I just looked at the input voltage spec of the 2x8 and it is contradictory. I'll explain why below.

A balanced line-level input uses a circuit called a differential amplifier (diff amp), usually implemented with an IC op-amp and four resistors. I'm going to do a little math on this thing, because it's the only way I know to explain it without being ambiguous myself. In typical operation, the diff amp takes two input voltages that vary with time, neither of which is zero. Let''s name these voltages as follows:

Let input voltage #1 be called v1(t)
Let input voltage #2 be called v2(t)

The output voltage of the diff amp is a single ground-referenced voltage that is applied to the input of the A/D converter chip. Let this voltage be named as follows:

Let the diff amp output voltage (= input voltage to the A/D) be called vO(t)
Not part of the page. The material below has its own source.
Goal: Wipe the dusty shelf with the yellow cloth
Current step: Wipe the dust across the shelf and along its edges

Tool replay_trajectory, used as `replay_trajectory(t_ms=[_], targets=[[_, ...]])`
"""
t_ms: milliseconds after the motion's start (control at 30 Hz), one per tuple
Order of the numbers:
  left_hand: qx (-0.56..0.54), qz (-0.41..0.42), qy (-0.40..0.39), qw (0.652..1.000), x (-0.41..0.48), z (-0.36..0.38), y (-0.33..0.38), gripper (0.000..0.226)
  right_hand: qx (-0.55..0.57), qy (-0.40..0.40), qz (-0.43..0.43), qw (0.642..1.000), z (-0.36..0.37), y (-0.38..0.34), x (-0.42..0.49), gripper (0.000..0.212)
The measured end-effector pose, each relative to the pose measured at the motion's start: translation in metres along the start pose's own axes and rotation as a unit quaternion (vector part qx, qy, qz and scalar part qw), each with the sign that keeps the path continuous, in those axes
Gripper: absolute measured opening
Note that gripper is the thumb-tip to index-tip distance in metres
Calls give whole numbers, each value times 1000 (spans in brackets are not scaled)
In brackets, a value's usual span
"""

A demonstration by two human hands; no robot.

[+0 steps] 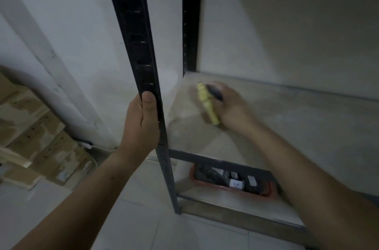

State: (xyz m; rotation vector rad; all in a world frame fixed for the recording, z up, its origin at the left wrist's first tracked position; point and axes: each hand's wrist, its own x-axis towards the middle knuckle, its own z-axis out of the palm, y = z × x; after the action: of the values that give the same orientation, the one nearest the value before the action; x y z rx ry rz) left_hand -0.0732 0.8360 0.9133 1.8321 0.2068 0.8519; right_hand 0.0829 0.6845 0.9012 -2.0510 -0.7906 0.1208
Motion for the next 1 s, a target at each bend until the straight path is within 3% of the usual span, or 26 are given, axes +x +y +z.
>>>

Now let the gain from input 1 of the diff amp to the diff amp output, with input 2 grounded be called A1. Also, let the gain from input 2 of the diff amp to the diff amp output, with input 1 grounded be called A2. In linear operation, superpositon applies, which means vO(t) is determined by a simple formula:

vO(t) = A1 * v1(t) + A2 * v2(t)

We're almost there. To get a formula that has a better relationship to reality, we must make a change of variables. We define the difference-mode voltage vDM(t) as the difference between v1(t) and v2(t), and we define the common-mode voltage vCM(t) as the average of v1(t) and v2(t). In formulas, it looks like this:

vDM(t) = v1(t) - v2(t)
vCM(t) = 0.5 * (v1(t) + v2(t))

Now we can calculate vO(t) in terms of the difference-mode and common-mode input voltages. I'll skip the math in between and go straight to the result:

vO(t) = (A1 + A2) * vCM(t) + 0.5 * (A1 - A2) * vDM(t)

Now, here is the trick: If we design A2 so it's equal to the negative of A1, then by the formula above, the signal vO(t) applied to the A/D depends only on the difference between the two input voltages (the difference-mode voltage vDM(t)) and all dependency on the average of the input voltages (the common-mode voltage vCM(t)) disappears! This is called common-mode rejection. You may have heard of that term.

In a typical input diff amp of a balanced system, A1 = 1 and A2 = -1, giving:

vO(t) = vDM(t)

This follows from the longer formula above, with A1 = 1 and A2 = -1.

So, how does this relate to the miniDSP input voltage spec? (finally!). Well, the 2x8 spec says the maximum balanced input voltage is 8 Volts RMS (= 20 dBu). But remember, a properly-designed diff amp responds only to the difference-mode voltage at the inputs, and rejects the common-mode voltage. So this 8 Volt RMS balanced input voltage in a typical balanced system is achieved by having two equal-amplitude 4 Volt RMS signals at the input that are 180 degrees out of phase with each other. But there's another way, and that is to make one of the input voltages zero, and the other 8 Volts RMS. That also gives the same 8 Volt RMS difference-mode input voltage.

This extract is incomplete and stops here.